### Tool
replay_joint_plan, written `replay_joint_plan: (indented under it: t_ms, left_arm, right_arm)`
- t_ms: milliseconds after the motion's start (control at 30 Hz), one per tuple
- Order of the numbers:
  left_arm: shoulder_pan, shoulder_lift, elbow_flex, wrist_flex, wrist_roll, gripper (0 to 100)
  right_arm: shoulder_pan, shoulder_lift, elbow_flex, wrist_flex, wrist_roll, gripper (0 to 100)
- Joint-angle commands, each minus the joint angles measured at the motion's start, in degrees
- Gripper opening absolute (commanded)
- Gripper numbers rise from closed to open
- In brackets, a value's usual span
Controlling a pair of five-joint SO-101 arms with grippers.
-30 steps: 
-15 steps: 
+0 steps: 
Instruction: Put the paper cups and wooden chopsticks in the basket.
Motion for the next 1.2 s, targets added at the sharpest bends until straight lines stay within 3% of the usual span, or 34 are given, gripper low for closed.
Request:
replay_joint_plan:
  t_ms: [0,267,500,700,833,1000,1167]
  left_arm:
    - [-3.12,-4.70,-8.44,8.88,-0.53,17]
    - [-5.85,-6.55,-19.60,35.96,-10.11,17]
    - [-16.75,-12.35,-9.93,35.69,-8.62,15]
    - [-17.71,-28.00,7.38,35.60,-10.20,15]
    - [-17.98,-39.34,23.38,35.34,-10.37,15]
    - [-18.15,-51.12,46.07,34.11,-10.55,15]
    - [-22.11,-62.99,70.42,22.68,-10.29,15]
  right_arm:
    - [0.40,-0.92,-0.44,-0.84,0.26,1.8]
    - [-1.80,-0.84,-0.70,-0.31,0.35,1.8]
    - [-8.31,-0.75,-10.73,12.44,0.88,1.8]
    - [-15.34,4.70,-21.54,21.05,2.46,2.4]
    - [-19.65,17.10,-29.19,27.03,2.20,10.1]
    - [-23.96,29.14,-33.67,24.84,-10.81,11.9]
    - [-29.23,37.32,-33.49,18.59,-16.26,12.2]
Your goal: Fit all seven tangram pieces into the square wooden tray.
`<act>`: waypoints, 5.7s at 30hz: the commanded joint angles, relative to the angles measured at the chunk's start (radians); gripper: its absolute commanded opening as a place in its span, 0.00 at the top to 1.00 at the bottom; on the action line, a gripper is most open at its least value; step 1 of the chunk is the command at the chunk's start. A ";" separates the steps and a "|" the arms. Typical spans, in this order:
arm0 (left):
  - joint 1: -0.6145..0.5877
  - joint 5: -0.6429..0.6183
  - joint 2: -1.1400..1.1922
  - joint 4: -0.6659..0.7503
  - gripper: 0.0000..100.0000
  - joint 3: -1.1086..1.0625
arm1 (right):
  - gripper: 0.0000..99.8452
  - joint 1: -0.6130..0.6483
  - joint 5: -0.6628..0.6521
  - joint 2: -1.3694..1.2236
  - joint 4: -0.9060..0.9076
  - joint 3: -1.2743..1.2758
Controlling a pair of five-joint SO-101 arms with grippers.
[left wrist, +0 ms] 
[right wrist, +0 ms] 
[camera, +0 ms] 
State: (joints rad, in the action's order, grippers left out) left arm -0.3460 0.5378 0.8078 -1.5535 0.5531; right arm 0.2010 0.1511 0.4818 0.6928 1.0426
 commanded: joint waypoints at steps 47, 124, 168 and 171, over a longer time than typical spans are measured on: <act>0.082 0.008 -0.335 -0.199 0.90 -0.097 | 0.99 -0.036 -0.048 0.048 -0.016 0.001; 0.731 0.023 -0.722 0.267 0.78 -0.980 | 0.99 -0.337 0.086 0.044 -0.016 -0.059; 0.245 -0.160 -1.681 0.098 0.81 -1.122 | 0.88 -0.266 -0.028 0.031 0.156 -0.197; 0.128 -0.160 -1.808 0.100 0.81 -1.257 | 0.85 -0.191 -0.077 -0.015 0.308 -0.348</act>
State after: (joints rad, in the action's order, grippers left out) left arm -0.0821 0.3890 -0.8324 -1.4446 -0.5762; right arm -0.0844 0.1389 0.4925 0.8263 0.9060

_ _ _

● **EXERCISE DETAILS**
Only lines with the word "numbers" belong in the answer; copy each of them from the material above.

● **TASK SOLUTION**
- Order of the numbers:
- Gripper numbers rise from closed to open

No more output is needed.